## WHAT TO DO
Please reproduce all the data exactly as written and omit the pictures.

(Data entries)
+ + + + +
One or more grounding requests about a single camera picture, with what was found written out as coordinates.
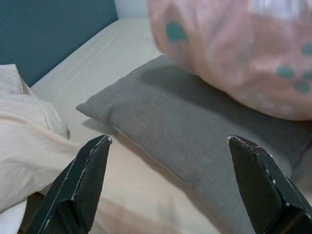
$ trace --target bed sheet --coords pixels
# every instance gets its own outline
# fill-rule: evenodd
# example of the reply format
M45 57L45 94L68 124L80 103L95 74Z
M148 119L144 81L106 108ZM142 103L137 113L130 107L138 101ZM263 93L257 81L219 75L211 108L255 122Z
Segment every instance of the bed sheet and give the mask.
M115 136L94 233L102 232L101 228L108 234L219 233L204 215L207 211L178 179L117 136L110 126L75 110L90 96L159 55L148 19L120 19L32 87L40 98L54 105L72 138L81 144L103 133Z

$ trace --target pink pillowcase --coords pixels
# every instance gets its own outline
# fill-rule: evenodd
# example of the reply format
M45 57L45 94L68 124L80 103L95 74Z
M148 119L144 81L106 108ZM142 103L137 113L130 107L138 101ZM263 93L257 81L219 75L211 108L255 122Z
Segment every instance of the pink pillowcase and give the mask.
M159 49L265 114L312 119L308 0L149 0Z

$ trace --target white pillow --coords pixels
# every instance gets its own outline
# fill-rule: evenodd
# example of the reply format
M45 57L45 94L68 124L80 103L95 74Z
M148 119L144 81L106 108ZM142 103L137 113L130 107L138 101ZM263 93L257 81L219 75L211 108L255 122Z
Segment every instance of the white pillow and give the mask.
M38 99L15 65L0 65L0 212L50 183L80 145L53 106Z

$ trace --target bed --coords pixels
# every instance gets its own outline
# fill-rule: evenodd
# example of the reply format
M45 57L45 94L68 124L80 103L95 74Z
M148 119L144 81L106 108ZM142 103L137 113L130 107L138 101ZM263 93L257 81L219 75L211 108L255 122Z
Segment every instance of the bed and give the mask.
M54 105L81 145L103 133L114 136L91 233L219 233L177 178L110 126L75 109L160 55L148 19L117 20L113 0L2 0L0 14L6 23L0 26L5 35L0 63L17 64L21 77Z

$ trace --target pillow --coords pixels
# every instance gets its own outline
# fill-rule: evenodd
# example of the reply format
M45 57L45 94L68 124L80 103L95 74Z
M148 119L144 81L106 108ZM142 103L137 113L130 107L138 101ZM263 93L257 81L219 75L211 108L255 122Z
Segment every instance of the pillow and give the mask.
+ + + + +
## TASK RESPONSE
One or more grounding requests about a single camera picture, with what was found written out as coordinates.
$ trace --target bed sheet --coords pixels
# every instance gets its own outline
# fill-rule: evenodd
# example of the reply format
M45 57L45 94L68 124L80 103L95 74Z
M148 119L144 81L106 108ZM142 103L137 113L130 107L138 101ZM263 93L257 81L219 75L211 108L255 122Z
Segment every instance of the bed sheet and give the mask.
M115 136L94 233L102 232L101 228L108 234L219 233L204 215L207 211L178 179L117 136L110 126L75 110L90 96L159 55L148 19L120 19L32 87L40 98L54 105L72 138L81 144L103 133Z

$ trace --target pink pillowcase --coords pixels
# every instance gets its own outline
# fill-rule: evenodd
# example of the reply format
M45 57L45 94L68 124L80 103L95 74Z
M148 119L144 81L106 108ZM142 103L137 113L130 107L138 101ZM263 93L257 81L219 75L211 108L255 122Z
Segment every instance of the pink pillowcase and give the mask.
M159 49L265 114L312 119L308 0L149 0Z

$ trace --target white pillow --coords pixels
# every instance gets its own outline
# fill-rule: evenodd
# example of the reply format
M45 57L45 94L68 124L80 103L95 74Z
M148 119L144 81L106 108ZM142 103L137 113L130 107L138 101ZM263 93L257 81L219 75L211 108L255 122Z
Segment every instance of the white pillow and give the mask.
M38 99L15 65L0 65L0 212L50 183L80 145L53 106Z

$ trace --target bed --coords pixels
# every instance gets its own outline
# fill-rule: evenodd
# example of the reply format
M45 57L45 94L68 124L80 103L95 74Z
M148 119L144 81L106 108ZM142 103L137 113L130 107L138 101ZM263 93L257 81L219 75L211 108L255 122Z
Segment every instance of the bed and give the mask.
M54 105L81 145L103 133L114 136L91 233L219 233L177 178L110 126L75 109L160 55L148 19L117 20L113 0L2 0L0 14L6 23L0 26L5 35L0 63L17 64L21 77Z

$ trace --target pillow --coords pixels
# every instance gets its own outline
# fill-rule: evenodd
# example of the reply format
M45 57L45 94L68 124L80 103L95 74Z
M148 119L144 81L106 108ZM142 103L137 113L130 107L138 101ZM263 93L257 81L219 75L211 108L255 122Z
Segment every instance of the pillow and give the mask.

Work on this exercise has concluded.